Most will be familiar with California's problems with wildfires. Like Flu Season, California has Wild Fire Season, where a combination of weather events and other manufactured and natural causes means your neighborhood may burn down. The government recommends each homeowner create a "fire-break" or a ring around their house where there is no vegetation that can dry out and become timber for a fast-moving wildfire. Fire-breaks can look ugly when your neighbor's yard is lush, but when your house is still standing after the one next door has burned, you care little about that.
Someone remarked to me the other day that they know many more people infected by COVID this past month than they ever did at the height of the pandemic in 2020. I can almost watch the disease moving through my social circles as people get sick, are hospitalized, and die. It feels like some people have accepted that sickness is inevitable, and personally I have found maintaining vigilance to be more of a chore than it was.
While reflecting on a conversation where yet another friend or family member was sick, I started to wonder how close to home, both literally and figuratively, COVID has become recently. COVID is no less virulent or devastating than a year ago like we were all hoping, and it feels like it is knocking at my door. So what can I do as it sweeps through my neighborhood?
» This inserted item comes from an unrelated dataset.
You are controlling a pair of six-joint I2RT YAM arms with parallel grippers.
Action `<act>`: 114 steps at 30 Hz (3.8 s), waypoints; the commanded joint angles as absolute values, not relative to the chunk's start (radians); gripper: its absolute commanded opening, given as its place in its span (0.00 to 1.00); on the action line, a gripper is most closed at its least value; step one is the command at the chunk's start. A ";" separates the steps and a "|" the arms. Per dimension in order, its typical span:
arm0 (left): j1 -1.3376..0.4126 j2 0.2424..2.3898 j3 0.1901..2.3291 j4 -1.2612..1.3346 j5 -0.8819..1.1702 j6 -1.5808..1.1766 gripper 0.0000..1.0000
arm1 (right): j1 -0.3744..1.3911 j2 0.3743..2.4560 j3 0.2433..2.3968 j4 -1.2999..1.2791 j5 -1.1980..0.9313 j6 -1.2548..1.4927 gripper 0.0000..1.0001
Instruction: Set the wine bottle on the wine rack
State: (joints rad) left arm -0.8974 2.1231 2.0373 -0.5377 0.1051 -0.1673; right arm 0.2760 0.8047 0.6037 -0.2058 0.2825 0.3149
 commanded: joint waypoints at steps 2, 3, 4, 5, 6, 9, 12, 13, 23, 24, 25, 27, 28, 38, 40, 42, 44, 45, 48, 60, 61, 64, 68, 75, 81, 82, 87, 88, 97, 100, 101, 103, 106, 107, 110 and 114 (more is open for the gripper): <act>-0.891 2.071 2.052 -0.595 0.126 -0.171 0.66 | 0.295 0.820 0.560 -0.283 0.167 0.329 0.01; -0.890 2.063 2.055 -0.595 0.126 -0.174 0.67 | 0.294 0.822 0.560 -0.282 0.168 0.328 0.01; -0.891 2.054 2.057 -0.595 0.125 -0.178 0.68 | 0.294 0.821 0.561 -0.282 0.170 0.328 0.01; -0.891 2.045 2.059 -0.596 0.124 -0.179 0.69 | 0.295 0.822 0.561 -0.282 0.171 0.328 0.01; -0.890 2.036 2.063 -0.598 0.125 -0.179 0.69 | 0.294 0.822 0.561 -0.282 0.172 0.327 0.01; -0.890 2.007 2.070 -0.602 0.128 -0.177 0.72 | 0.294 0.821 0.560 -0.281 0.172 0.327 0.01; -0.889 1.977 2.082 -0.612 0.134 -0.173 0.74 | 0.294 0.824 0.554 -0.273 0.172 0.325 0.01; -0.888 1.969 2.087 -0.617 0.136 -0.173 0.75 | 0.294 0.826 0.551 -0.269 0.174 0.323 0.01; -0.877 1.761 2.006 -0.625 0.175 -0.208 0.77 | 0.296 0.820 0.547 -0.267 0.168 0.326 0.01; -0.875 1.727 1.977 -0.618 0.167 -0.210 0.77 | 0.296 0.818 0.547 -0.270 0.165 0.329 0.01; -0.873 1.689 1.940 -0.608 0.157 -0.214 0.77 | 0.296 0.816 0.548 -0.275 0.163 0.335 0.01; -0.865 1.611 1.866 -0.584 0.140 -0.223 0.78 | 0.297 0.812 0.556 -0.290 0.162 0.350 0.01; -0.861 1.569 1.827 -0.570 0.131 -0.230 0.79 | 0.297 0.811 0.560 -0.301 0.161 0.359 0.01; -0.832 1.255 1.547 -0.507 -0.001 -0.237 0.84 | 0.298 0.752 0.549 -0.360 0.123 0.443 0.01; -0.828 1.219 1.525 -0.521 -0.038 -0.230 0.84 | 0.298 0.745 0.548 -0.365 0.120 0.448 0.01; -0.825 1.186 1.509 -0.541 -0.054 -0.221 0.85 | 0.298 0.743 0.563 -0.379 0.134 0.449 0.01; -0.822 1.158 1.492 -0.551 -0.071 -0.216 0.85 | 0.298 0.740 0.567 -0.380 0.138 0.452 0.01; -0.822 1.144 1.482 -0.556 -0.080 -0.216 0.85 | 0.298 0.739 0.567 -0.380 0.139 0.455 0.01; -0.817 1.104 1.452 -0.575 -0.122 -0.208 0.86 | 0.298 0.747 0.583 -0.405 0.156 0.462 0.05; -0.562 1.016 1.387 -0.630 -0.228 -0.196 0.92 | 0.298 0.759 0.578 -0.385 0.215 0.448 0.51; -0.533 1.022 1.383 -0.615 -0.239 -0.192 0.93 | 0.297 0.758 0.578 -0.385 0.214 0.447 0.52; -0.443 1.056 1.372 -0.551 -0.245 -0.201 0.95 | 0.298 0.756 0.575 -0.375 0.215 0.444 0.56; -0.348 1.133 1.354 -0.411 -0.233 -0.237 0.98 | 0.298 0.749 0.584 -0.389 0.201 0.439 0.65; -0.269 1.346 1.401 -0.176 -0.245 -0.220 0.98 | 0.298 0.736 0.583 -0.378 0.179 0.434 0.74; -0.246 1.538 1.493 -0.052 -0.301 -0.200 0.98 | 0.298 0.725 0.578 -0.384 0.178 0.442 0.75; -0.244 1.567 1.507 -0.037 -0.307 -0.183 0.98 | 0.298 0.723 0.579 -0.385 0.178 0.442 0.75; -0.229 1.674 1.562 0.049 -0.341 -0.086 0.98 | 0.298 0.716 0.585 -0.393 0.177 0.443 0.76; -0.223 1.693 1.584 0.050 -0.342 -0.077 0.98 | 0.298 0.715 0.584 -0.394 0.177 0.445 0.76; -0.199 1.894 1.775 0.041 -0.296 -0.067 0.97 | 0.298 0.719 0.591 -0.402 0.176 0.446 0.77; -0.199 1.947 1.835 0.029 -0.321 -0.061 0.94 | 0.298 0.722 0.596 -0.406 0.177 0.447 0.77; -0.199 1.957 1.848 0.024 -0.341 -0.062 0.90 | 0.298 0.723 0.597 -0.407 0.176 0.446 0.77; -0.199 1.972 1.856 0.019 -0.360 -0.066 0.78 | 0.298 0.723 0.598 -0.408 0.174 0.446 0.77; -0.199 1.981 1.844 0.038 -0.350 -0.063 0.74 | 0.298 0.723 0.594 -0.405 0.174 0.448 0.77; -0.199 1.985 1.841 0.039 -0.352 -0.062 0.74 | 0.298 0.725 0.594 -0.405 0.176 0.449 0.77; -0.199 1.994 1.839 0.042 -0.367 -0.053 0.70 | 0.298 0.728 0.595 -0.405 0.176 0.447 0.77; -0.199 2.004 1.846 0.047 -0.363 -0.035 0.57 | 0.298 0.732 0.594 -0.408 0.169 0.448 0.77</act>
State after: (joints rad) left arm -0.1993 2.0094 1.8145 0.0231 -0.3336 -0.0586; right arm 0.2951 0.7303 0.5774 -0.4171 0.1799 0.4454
The fire-break example works here. Fire feels somewhat chaotic, and so fire-breaks are no guarantee the fire will spare your house. COVID feels similarly chaotic, but I have lots of tools to encourage COVID to skip my house. Everyone in my family who can be is vaccinated, and as much as possible (i.e., boosters). We still wear masks to school, work, and when we're out and about. We use caution around those who refuse to practice basic safety and treat the virus like it's no big deal. The average Californian has seen enough burnt houses to respect fire, and I have seen enough become sick and die to respect COVID. I encourage the reader to consider the virus-break for their household.